Reproduce every line of the listing exactly.

(Stored data begins)

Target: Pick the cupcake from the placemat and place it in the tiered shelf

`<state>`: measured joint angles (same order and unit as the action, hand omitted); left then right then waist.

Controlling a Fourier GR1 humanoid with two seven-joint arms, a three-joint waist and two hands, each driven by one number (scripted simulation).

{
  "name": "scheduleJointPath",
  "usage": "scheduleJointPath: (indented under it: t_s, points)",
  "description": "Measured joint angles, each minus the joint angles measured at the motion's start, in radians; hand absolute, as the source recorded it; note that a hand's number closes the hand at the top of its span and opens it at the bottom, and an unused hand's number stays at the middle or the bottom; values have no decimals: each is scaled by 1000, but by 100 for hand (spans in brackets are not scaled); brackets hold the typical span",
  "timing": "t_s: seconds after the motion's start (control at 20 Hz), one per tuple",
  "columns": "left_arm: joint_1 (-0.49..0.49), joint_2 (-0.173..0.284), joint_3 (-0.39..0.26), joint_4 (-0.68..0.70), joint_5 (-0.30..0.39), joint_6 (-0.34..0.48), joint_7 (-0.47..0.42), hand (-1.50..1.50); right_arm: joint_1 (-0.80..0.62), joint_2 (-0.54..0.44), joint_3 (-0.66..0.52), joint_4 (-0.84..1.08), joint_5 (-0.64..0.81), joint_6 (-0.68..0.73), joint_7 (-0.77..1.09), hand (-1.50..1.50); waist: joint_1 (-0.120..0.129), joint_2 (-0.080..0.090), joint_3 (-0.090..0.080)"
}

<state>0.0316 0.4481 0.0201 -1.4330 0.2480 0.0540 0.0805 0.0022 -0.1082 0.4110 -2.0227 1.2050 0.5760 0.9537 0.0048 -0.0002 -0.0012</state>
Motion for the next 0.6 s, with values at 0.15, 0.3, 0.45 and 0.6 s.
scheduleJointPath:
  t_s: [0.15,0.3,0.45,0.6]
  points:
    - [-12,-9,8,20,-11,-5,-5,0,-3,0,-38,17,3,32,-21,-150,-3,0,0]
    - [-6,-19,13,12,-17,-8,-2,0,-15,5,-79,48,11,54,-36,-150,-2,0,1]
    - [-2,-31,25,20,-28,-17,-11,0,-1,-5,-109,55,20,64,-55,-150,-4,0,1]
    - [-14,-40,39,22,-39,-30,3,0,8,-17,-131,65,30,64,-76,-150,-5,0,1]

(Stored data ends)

Finished exercise:
Target: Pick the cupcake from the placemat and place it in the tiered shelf

`<state>`: measured joint angles (same order and unit as the action, hand omitted); left then right then waist.

Controlling a Fourier GR1 humanoid with two seven-joint arms, a three-joint waist and two hands, each driven by one number (scripted simulation).

{
  "name": "scheduleJointPath",
  "usage": "scheduleJointPath: (indented under it: t_s, points)",
  "description": "Measured joint angles, each minus the joint angles measured at the motion's start, in radians; hand absolute, as the source recorded it; note that a hand's number closes the hand at the top of its span and opens it at the bottom, and an unused hand's number stays at the middle or the bottom; values have no decimals: each is scaled by 1000, but by 100 for hand (spans in brackets are not scaled); brackets hold the typical span",
  "timing": "t_s: seconds after the motion's start (control at 20 Hz), one per tuple",
  "columns": "left_arm: joint_1 (-0.49..0.49), joint_2 (-0.173..0.284), joint_3 (-0.39..0.26), joint_4 (-0.68..0.70), joint_5 (-0.30..0.39), joint_6 (-0.34..0.48), joint_7 (-0.47..0.42), hand (-1.50..1.50); right_arm: joint_1 (-0.80..0.62), joint_2 (-0.54..0.44), joint_3 (-0.66..0.52), joint_4 (-0.84..1.08), joint_5 (-0.64..0.81), joint_6 (-0.68..0.73), joint_7 (-0.77..1.09), hand (-1.50..1.50); waist: joint_1 (-0.120..0.129), joint_2 (-0.080..0.090), joint_3 (-0.090..0.080)"
}

<state>0.0316 0.4481 0.0201 -1.4330 0.2480 0.0540 0.0805 0.0022 -0.1082 0.4110 -2.0227 1.2050 0.5760 0.9537 0.0048 -0.0002 -0.0012</state>
Motion for the next 0.6 s, with values at 0.15, 0.3, 0.45 and 0.6 s.
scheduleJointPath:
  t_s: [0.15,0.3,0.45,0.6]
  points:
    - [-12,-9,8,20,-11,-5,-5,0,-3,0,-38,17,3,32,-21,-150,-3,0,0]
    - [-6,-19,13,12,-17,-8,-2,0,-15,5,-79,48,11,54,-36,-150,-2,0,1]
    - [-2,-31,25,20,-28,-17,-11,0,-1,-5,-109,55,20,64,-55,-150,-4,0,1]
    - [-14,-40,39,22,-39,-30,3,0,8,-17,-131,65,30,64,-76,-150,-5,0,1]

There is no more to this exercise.